→ TASK ITEM
Find the lines below that contain the string "heap". Copy each one.

STUDY MATERIAL Block Start

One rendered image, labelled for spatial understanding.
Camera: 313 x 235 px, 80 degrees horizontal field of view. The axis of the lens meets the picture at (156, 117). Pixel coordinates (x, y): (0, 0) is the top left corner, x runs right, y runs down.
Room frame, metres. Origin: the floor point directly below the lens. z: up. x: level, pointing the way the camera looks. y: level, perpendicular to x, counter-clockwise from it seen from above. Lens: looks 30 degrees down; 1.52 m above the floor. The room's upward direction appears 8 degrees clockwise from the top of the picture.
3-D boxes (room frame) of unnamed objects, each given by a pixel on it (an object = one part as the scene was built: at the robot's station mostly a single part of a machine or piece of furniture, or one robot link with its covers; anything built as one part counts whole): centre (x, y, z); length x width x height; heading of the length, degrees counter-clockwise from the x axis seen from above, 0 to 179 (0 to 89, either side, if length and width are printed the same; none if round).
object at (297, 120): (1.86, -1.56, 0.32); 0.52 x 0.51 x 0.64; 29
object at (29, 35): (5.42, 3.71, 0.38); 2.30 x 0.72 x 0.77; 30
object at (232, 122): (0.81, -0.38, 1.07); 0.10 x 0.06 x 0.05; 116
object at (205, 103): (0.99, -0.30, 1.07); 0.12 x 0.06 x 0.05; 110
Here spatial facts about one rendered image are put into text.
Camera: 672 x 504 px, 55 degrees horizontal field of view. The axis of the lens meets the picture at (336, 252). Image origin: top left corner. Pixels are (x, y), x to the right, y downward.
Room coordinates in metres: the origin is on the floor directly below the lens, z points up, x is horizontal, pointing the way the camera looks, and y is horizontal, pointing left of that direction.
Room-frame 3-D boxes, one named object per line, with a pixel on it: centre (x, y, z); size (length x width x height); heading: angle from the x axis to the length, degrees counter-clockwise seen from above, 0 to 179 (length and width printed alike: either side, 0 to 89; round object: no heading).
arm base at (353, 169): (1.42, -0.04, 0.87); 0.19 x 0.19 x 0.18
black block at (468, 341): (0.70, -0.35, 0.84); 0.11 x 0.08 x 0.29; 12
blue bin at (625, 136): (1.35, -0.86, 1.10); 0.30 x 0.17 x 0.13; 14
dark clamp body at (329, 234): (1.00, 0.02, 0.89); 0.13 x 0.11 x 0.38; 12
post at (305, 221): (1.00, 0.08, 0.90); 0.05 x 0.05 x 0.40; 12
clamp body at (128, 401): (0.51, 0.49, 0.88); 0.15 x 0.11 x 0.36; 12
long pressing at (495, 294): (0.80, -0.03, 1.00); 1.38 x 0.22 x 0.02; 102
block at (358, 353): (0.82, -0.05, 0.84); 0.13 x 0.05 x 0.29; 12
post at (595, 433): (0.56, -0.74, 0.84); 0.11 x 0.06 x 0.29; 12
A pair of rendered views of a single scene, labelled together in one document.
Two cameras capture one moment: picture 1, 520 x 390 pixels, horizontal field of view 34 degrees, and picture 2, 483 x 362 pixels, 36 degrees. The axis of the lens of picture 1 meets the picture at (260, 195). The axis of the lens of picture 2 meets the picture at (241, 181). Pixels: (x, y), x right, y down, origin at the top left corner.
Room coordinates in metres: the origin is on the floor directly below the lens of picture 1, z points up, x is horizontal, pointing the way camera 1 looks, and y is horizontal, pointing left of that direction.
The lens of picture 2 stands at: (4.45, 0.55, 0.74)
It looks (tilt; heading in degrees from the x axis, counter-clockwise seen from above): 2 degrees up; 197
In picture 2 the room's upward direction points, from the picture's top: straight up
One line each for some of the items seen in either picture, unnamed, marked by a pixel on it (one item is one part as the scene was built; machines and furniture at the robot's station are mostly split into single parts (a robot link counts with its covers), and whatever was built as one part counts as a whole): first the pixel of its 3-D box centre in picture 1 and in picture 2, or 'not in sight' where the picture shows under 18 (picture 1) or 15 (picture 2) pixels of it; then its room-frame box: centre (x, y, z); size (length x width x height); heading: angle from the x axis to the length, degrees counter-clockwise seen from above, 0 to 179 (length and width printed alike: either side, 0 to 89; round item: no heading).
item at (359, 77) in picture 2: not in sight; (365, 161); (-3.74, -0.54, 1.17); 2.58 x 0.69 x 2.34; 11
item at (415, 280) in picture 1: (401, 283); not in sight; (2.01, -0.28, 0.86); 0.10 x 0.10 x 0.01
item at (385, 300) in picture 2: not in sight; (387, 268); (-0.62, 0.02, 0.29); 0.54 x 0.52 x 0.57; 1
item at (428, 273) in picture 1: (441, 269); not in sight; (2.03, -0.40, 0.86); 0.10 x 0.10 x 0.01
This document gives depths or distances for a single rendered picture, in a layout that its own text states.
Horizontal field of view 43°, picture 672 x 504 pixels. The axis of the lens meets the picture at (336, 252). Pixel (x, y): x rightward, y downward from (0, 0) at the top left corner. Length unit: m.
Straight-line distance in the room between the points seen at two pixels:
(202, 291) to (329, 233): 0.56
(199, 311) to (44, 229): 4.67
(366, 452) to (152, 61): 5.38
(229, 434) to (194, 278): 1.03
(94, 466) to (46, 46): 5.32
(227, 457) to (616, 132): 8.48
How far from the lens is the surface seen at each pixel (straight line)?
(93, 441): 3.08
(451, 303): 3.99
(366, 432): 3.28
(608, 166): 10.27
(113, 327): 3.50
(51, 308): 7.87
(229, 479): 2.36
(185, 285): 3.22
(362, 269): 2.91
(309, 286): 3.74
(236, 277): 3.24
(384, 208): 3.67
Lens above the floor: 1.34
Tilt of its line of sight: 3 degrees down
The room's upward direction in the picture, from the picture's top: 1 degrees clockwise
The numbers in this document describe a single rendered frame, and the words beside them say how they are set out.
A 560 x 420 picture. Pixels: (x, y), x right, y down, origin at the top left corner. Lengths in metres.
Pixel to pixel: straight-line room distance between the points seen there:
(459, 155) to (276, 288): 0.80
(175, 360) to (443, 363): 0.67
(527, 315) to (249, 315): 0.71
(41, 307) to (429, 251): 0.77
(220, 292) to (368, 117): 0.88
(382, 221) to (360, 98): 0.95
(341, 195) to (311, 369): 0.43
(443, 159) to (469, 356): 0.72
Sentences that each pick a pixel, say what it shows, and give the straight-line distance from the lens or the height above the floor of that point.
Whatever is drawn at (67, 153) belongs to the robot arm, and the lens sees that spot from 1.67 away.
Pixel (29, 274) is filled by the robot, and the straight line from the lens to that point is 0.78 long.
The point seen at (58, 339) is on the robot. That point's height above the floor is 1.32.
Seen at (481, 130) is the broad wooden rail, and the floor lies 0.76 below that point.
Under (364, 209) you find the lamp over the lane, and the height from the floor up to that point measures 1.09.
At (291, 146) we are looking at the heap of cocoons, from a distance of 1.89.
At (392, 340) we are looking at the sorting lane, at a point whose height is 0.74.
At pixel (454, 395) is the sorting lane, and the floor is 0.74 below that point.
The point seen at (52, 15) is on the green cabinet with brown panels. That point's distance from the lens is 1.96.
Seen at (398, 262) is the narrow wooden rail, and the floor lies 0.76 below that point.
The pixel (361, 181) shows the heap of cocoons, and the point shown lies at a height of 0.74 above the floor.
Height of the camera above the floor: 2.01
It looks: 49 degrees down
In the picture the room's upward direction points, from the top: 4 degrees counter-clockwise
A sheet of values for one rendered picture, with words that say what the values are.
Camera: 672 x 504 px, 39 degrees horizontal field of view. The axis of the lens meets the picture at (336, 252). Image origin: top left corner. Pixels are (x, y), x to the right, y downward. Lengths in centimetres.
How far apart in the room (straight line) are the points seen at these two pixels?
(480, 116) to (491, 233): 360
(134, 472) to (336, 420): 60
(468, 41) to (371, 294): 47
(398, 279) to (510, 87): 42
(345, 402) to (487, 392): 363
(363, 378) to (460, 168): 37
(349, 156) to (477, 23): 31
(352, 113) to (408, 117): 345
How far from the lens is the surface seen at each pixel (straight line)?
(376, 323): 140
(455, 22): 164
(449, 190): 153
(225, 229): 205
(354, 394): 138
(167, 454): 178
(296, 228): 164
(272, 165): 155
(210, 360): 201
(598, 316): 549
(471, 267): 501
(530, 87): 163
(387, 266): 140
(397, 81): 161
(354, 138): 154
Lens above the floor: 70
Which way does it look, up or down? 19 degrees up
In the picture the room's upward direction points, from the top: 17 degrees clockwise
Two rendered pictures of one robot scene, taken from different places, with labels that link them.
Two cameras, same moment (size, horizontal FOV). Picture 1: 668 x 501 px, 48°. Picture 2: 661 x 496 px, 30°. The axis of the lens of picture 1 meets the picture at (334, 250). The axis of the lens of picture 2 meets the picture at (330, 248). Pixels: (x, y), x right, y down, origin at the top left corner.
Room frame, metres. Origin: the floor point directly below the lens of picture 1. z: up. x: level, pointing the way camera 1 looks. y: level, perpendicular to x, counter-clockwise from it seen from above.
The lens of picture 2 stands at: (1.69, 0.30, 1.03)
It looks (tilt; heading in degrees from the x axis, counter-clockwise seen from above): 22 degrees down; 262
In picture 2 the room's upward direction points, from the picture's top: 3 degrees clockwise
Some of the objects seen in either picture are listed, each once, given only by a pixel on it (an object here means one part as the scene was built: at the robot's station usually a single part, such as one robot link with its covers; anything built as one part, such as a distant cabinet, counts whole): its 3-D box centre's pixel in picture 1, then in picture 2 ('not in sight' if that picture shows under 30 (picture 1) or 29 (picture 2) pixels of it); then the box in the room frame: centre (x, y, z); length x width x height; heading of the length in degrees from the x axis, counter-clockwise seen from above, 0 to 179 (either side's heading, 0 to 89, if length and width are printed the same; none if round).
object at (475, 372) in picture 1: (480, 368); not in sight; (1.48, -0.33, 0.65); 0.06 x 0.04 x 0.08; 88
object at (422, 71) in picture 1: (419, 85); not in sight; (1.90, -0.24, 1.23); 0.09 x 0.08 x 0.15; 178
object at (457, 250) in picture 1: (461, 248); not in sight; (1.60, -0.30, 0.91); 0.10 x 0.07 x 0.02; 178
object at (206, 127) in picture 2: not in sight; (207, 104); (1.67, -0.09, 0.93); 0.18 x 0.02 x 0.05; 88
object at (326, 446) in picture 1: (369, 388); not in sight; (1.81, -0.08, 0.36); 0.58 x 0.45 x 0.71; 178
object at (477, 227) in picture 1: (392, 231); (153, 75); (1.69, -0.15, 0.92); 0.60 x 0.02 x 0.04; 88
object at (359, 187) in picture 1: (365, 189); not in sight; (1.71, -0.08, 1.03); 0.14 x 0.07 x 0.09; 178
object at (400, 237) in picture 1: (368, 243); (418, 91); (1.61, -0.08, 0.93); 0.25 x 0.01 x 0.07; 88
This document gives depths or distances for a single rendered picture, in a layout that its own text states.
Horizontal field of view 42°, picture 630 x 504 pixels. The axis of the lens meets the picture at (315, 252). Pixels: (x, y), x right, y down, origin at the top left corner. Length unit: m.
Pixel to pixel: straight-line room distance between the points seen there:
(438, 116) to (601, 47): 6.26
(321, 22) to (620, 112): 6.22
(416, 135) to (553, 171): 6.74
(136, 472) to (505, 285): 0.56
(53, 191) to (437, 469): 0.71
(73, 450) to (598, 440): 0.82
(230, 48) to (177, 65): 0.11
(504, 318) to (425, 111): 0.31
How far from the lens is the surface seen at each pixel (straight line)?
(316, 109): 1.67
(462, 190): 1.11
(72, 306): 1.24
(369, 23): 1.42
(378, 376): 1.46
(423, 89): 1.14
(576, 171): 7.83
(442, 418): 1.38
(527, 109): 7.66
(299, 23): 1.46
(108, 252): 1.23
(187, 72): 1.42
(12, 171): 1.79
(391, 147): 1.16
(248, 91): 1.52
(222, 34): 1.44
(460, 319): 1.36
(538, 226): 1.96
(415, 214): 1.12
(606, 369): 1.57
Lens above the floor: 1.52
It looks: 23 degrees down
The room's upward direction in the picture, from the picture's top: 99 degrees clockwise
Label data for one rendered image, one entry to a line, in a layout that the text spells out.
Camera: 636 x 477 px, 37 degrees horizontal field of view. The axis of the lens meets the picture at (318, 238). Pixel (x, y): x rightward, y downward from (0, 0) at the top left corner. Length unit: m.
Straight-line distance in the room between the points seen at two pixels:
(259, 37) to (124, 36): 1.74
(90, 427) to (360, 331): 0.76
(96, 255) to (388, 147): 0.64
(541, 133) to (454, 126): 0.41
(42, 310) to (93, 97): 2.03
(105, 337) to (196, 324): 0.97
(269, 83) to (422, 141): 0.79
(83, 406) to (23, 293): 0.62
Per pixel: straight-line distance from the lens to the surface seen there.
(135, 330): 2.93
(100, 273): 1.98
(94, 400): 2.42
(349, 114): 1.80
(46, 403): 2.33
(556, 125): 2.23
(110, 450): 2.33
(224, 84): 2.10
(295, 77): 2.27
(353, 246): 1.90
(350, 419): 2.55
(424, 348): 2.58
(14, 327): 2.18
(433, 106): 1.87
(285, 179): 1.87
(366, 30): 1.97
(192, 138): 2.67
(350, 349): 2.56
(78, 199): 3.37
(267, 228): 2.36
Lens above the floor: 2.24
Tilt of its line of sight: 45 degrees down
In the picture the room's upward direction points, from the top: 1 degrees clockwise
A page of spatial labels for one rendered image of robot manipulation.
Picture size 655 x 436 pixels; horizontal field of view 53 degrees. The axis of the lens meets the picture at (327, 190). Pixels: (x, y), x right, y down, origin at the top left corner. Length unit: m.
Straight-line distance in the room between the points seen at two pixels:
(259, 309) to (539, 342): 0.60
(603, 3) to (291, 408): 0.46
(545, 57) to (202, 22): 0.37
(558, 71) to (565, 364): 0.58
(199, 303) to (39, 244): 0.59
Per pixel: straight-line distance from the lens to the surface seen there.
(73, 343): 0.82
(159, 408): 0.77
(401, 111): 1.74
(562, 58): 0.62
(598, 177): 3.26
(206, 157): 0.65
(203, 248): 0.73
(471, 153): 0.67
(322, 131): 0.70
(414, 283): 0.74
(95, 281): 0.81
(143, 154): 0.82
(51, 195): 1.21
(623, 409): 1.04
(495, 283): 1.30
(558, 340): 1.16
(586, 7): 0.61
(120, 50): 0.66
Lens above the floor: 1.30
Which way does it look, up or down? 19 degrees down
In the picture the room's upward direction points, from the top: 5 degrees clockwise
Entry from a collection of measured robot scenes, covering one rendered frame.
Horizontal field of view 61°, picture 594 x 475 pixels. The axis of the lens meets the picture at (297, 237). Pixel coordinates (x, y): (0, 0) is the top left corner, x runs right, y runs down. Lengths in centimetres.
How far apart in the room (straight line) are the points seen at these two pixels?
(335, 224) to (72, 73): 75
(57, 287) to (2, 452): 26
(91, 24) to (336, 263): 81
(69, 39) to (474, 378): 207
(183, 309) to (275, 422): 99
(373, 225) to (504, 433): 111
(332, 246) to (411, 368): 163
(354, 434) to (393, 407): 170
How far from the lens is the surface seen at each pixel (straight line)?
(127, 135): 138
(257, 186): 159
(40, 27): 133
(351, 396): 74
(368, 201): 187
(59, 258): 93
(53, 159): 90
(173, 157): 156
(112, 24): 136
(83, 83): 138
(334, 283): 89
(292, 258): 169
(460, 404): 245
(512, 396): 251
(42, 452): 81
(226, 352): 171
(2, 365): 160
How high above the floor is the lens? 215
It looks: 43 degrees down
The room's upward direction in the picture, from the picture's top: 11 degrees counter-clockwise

STUDY MATERIAL Block End

→ TASK ANSWER
At (291, 146) we are looking at the heap of cocoons, from a distance of 1.89.
The pixel (361, 181) shows the heap of cocoons, and the point shown lies at a height of 0.74 above the floor.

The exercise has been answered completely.